Nützliche Prüfungen:

php -l public/index.php
composer validate --strict
composer test
curl -fsS http://127.0.0.1/healthz
curl -fsS http://127.0.0.1/api/v1/plugins/

Sync-Ergebnisse stehen im Admin-Dashboard und werden als JSON vom CLI ausgegeben.
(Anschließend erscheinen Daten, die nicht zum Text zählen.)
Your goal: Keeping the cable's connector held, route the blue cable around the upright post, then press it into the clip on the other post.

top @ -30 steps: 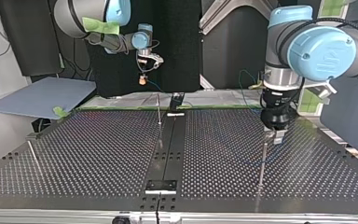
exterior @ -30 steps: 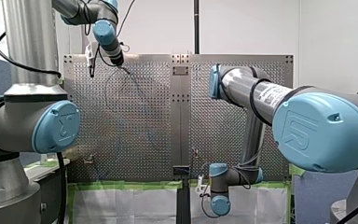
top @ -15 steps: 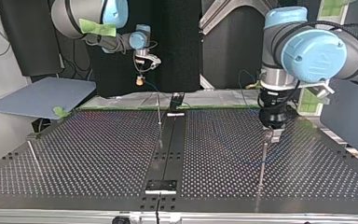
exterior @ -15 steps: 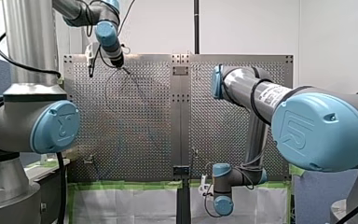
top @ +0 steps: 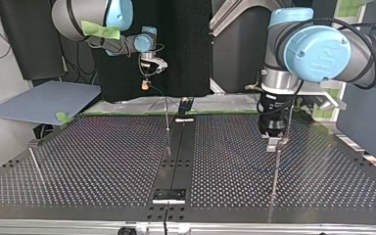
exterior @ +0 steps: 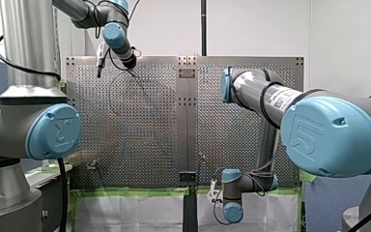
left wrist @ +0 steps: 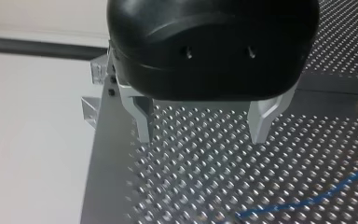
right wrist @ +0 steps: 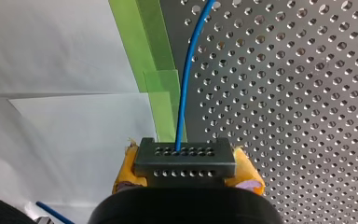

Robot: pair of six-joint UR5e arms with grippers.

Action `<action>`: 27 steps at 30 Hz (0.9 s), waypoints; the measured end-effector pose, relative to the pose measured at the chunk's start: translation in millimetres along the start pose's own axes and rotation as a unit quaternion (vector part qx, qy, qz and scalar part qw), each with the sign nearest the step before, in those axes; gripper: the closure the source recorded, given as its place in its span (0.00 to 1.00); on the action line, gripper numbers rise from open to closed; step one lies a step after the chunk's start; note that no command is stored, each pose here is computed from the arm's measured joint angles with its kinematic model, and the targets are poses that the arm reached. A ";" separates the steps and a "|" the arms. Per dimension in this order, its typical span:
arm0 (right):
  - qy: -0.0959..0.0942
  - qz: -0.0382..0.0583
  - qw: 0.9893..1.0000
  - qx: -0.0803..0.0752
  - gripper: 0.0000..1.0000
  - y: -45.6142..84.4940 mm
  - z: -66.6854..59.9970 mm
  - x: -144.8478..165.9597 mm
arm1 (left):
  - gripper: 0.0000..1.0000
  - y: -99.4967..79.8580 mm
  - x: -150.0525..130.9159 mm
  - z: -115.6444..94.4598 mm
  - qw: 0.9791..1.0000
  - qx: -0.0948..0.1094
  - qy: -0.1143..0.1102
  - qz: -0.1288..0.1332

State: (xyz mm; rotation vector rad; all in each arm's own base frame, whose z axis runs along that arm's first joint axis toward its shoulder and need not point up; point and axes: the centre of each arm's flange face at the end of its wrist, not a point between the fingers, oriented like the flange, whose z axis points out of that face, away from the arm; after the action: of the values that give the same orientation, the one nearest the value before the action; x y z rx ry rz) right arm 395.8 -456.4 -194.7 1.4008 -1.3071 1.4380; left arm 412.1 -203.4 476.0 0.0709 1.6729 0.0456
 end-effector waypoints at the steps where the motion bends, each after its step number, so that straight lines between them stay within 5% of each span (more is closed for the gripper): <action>1: 0.000 0.000 1.000 0.000 1.00 0.0 0.0 -0.1 | 0.00 -2.1 -1.0 -0.2 1.000 0.002 -0.003 0.002; 12: -0.001 -0.003 1.000 0.001 1.00 0.1 -0.2 -0.1 | 0.00 -25.9 12.4 14.5 1.000 0.004 -0.016 0.021; 27: 0.000 -0.006 1.000 0.001 1.00 0.0 -0.1 -0.1 | 0.00 -41.5 41.5 43.7 1.000 -0.022 -0.018 0.014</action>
State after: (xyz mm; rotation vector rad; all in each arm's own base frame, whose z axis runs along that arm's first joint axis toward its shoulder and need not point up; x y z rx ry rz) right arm 395.8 -456.3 -194.8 1.4082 -1.2959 1.4327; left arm 450.5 -242.3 427.3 0.0625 1.6349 0.1017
Einzelne Repository-Fehler führen zu einem partial-Lauf und archivieren den letzten bekannten Eintrag nicht; eine erfolgreich festgestellte Nicht-Kandidatur oder ein erfolgreich festgestellter Release-Rückzug wird dagegen fail-closed aus dem öffentlichen Katalog entfernt.

Tests

Der zero-dependency Runner nutzt PHPs Laufzeit direkt; die Anwendungsabhängigkeiten müssen per Composer installiert sein:

composer install
composer test

Abgedeckt sind unter anderem API-Feldvertrag und 1.000er-Grenze, Approval-Payload, Wheel-Distribution/-Version/-Dateiname, 40-stellige Commit-SHAs, strikte Versions-/Metadatenvalidierung, README-Sanitizing und Commit-Pinning, Origin-Token-Isolation, private GitHub-Assets, private-IP-SSRF, atomare JSON-Grenzen und exklusive Leases, aggregierte Sync-Budgets, Trusted-Proxy-Auswertung, sticky Admin-Overrides, Rehash bei ersetzten Assets, Withdrawal und Nicht-Kandidaten-Archivierung.